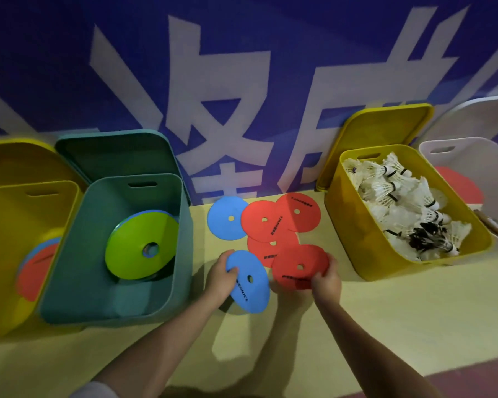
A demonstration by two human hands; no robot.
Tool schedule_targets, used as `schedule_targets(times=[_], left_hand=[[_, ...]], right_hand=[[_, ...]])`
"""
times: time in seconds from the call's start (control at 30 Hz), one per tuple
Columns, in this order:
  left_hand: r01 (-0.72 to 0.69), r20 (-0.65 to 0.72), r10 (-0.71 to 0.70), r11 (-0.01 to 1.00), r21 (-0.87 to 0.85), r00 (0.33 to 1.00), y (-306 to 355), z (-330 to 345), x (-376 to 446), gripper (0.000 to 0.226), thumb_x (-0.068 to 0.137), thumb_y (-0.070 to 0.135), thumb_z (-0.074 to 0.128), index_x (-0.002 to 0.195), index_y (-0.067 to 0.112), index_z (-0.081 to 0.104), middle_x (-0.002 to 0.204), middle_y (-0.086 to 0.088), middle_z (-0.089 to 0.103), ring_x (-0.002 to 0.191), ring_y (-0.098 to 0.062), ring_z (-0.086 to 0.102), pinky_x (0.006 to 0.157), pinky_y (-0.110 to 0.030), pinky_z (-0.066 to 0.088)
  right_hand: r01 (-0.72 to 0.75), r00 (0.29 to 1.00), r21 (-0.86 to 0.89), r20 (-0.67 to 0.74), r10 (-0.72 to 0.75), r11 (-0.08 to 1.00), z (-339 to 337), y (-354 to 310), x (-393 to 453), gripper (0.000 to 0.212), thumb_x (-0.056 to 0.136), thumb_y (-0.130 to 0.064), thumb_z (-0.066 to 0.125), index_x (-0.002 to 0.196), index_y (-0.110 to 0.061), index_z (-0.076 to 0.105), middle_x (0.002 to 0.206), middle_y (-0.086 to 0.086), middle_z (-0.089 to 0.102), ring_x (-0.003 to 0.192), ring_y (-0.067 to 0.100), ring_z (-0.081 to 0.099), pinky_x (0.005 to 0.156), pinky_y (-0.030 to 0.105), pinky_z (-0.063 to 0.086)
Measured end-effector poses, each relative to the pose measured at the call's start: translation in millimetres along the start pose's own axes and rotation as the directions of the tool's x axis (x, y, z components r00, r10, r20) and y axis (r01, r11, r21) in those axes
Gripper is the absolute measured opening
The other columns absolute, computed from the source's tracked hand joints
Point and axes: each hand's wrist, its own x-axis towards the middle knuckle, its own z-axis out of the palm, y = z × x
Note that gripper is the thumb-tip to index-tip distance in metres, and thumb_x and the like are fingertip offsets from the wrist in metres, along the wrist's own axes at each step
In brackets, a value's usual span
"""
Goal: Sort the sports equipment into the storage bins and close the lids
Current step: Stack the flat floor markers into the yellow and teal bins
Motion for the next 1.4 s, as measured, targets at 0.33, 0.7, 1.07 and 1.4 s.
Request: schedule_targets(times=[0.33, 0.7, 1.07, 1.4], left_hand=[[-0.367, -0.118, 0.348, 0.896, -0.25, 0.93, 65, -117, -48, 0.041, 0.092, 0.005, 0.051, 0.13, 0.02, 0.048, 0.125, -0.002, 0.056, 0.108, -0.019, 0.056, 0.092, -0.037, 0.048], [-0.458, -0.344, 0.367, 0.858, -0.232, 0.864, -9, -310, -74, 0.041, 0.093, 0.004, 0.052, 0.131, 0.018, 0.047, 0.124, -0.001, 0.054, 0.108, -0.017, 0.053, 0.084, -0.028, 0.045], [-0.355, -0.527, 0.124, 0.862, -0.363, 0.841, -98, -444, -50, 0.041, 0.094, 0.006, 0.049, 0.131, 0.024, 0.047, 0.123, -0.003, 0.056, 0.105, -0.021, 0.058, 0.082, -0.039, 0.051], [-0.027, -0.439, -0.074, 0.975, -0.22, 0.895, -144, -460, 6, 0.042, 0.093, 0.01, 0.051, 0.133, 0.018, 0.045, 0.107, -0.006, 0.059, 0.072, -0.015, 0.055, 0.056, -0.028, 0.043]], right_hand=[[0.105, 0.972, 0.553, -0.234, 0.034, 0.827, 28, -69, -72, 0.051, 0.087, 0.002, 0.04, 0.134, -0.018, 0.046, 0.13, 0.012, 0.053, 0.099, 0.024, 0.055, 0.06, 0.025, 0.044], [0.271, 0.96, 0.515, -0.083, -0.268, 0.813, 162, -161, -172, 0.05, 0.087, -0.005, 0.046, 0.129, -0.032, 0.048, 0.129, 0.003, 0.054, 0.096, 0.02, 0.057, 0.07, 0.037, 0.05], [0.237, 0.94, 0.431, 0.125, -0.317, 0.871, 298, -200, -223, 0.05, 0.091, 0.002, 0.045, 0.136, -0.019, 0.045, 0.138, 0.007, 0.047, 0.122, 0.023, 0.049, 0.095, 0.031, 0.041], [0.182, 0.967, 0.269, 0.125, -0.222, 0.946, 327, -185, -225, 0.051, 0.092, -0.001, 0.047, 0.14, -0.018, 0.042, 0.141, 0.01, 0.046, 0.128, 0.028, 0.044, 0.109, 0.047, 0.036]])
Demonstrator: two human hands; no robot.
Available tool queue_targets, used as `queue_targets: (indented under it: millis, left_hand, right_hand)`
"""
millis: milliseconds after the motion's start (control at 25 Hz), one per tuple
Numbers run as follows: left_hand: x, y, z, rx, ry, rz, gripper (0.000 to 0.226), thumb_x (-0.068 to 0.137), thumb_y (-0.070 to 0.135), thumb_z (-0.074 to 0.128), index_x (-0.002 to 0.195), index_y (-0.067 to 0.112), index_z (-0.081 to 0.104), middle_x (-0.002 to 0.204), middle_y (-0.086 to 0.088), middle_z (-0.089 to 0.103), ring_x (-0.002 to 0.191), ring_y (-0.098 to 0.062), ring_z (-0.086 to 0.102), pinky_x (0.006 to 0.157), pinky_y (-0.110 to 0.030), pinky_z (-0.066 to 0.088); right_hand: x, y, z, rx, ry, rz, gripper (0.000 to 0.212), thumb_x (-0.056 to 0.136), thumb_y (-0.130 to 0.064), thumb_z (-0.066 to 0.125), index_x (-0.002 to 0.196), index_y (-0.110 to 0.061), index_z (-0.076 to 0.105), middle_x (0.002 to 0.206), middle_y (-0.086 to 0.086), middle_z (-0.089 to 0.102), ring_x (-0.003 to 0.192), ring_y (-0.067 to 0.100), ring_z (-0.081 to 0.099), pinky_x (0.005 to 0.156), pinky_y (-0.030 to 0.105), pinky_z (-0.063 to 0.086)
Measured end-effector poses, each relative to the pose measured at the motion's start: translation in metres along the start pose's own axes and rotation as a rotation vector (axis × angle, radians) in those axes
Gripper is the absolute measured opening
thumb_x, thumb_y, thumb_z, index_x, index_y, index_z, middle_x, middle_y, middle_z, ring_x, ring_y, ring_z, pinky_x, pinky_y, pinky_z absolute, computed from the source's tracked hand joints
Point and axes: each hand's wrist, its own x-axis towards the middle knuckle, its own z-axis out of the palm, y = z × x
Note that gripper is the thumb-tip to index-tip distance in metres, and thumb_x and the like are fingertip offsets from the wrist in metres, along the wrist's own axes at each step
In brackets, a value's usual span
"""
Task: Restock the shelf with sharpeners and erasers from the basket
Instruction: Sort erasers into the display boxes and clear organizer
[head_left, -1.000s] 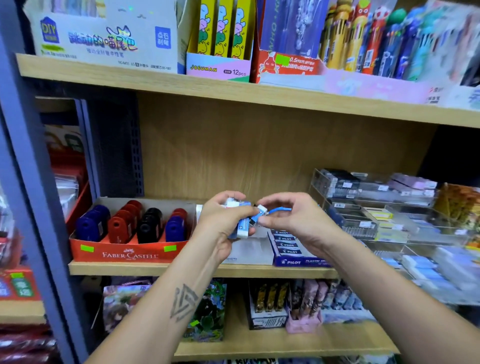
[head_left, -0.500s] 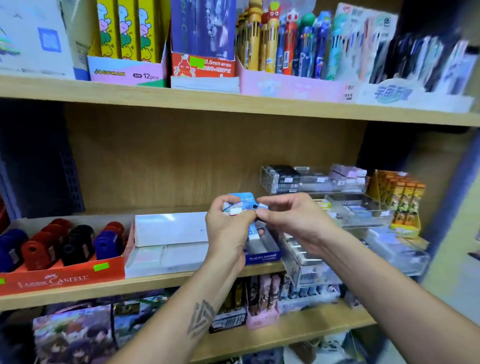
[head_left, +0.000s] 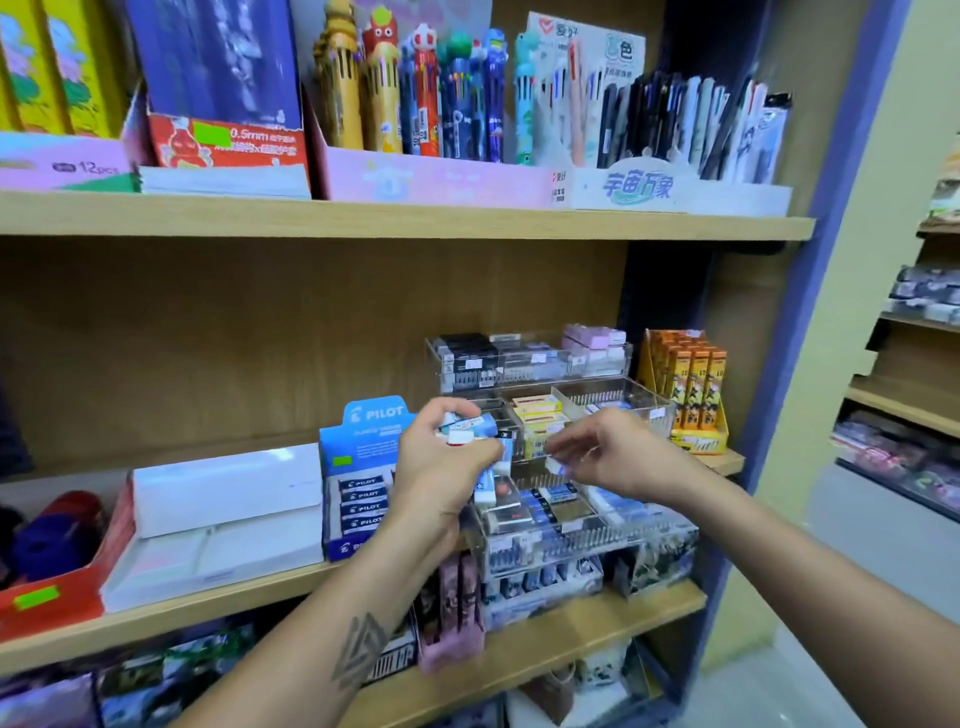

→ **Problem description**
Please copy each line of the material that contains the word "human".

→ **Worked solution**
A demonstration by two human hands; no robot.
Demonstrator: two human hands; no robot.

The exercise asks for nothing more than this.